#### SOURCE DATA:
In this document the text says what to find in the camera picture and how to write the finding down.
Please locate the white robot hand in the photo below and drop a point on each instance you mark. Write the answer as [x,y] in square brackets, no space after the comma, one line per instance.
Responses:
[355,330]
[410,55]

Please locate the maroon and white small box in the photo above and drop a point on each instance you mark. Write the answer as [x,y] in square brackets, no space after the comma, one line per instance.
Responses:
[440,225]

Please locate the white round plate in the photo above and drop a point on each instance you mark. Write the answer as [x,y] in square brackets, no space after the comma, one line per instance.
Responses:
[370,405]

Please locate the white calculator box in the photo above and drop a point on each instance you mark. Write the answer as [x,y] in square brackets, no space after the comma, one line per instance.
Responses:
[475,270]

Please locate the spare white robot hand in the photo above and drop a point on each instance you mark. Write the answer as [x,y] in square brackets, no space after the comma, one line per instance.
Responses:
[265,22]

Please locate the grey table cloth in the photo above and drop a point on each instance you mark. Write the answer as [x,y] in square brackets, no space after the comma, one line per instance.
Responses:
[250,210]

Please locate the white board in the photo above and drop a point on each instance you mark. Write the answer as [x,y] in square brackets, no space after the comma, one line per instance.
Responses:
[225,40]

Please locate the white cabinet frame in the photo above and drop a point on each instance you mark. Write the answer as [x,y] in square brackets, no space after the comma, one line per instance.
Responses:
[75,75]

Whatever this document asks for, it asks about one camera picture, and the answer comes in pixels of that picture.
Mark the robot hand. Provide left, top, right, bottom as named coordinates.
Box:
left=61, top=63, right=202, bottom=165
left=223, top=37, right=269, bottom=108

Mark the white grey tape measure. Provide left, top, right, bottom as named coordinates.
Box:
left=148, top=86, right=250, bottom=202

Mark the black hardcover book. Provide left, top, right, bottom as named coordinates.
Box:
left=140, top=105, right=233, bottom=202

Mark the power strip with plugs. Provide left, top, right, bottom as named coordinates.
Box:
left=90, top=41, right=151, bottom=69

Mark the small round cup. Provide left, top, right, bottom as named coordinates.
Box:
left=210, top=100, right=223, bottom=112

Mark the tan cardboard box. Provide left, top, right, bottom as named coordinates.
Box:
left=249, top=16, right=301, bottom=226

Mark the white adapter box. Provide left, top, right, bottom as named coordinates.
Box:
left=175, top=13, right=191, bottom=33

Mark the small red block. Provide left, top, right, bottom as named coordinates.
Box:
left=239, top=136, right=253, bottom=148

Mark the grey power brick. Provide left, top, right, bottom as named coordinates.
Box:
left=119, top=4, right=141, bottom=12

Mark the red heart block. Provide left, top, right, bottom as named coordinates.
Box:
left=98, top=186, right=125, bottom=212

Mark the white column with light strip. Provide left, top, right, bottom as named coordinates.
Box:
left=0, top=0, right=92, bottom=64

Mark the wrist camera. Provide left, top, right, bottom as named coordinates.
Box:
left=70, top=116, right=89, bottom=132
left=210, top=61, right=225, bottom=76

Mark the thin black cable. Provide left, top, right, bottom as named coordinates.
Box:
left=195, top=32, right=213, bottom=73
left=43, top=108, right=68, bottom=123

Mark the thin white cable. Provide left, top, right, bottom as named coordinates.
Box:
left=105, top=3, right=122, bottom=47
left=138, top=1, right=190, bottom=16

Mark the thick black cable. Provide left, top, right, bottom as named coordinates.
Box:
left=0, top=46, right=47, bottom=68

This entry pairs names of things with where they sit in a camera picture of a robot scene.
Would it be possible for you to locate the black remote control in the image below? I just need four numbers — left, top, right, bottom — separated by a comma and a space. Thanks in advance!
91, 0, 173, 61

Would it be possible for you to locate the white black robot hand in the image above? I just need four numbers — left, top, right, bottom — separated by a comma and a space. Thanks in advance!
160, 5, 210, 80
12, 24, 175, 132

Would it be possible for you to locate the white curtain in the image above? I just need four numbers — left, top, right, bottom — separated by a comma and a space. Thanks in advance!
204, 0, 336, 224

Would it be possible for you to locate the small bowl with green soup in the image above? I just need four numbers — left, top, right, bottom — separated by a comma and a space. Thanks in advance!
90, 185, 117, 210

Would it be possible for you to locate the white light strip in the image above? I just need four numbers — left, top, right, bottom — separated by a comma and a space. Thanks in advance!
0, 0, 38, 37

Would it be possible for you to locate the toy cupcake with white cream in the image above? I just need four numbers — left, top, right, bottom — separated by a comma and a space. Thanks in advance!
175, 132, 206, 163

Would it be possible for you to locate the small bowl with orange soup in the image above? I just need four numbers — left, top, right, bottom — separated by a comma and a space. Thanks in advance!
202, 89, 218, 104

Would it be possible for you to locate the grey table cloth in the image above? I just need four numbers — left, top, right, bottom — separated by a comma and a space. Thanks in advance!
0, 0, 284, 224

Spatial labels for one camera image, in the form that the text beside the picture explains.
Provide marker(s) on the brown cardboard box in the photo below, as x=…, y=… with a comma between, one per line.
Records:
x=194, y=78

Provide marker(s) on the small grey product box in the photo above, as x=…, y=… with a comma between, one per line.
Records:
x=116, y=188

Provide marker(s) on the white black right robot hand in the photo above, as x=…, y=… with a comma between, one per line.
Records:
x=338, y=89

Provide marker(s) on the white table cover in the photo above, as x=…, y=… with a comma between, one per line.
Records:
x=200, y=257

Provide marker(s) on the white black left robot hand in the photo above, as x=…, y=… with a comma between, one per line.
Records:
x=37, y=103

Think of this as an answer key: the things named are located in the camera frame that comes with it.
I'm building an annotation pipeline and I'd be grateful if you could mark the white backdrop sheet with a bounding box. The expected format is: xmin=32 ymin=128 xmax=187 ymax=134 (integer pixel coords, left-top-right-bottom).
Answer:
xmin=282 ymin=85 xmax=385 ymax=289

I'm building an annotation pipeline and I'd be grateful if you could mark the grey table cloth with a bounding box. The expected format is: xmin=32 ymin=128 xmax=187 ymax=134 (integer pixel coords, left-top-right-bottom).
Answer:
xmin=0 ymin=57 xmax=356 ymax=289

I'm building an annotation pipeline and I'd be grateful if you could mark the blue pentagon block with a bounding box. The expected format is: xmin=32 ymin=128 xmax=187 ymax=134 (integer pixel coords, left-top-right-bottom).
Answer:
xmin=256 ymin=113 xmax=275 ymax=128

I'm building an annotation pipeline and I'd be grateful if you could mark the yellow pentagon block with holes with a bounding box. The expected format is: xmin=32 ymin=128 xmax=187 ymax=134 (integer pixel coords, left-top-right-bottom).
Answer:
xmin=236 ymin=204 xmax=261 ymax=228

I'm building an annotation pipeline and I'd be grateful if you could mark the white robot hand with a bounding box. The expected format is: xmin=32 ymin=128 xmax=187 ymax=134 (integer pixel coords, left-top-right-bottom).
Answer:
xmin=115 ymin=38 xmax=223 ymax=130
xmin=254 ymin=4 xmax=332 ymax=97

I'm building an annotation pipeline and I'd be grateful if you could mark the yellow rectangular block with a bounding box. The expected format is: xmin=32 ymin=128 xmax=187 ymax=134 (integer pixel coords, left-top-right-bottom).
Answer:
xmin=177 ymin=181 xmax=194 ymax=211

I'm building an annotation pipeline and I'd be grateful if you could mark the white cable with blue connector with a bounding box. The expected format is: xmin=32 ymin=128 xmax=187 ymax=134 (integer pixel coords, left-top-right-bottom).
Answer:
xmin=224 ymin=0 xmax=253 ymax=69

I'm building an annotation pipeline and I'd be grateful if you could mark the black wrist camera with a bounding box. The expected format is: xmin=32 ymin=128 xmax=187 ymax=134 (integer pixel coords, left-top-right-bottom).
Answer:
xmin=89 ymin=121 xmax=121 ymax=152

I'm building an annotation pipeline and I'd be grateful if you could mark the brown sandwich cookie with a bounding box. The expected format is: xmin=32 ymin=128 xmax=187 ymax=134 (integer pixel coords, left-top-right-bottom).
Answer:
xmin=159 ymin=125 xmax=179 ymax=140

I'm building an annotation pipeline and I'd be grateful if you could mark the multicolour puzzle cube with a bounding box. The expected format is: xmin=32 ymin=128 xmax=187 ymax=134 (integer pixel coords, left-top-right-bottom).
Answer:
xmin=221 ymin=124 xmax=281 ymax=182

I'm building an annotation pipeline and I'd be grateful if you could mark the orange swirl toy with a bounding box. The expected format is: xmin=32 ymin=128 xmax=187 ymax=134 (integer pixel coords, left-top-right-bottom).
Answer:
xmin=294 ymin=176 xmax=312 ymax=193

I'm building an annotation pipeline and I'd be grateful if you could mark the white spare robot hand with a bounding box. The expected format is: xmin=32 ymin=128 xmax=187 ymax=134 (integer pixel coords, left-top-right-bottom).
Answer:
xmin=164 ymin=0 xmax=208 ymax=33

#### TASK BRIEF:
Your answer must be the line that contains "mark the orange" and every line after it to the end of the records, reproduced exactly.

#### WRITTEN REPLY:
I'm building an annotation pipeline and I'd be grateful if you could mark the orange swirl toy with a bounding box. The expected format is: xmin=32 ymin=128 xmax=187 ymax=134 (integer pixel coords, left-top-right-bottom).
Answer:
xmin=294 ymin=176 xmax=312 ymax=193

I'm building an annotation pipeline and I'd be grateful if you could mark the white spare robot hand with a bounding box. The expected format is: xmin=32 ymin=128 xmax=187 ymax=134 (integer pixel coords, left-top-right-bottom).
Answer:
xmin=164 ymin=0 xmax=208 ymax=33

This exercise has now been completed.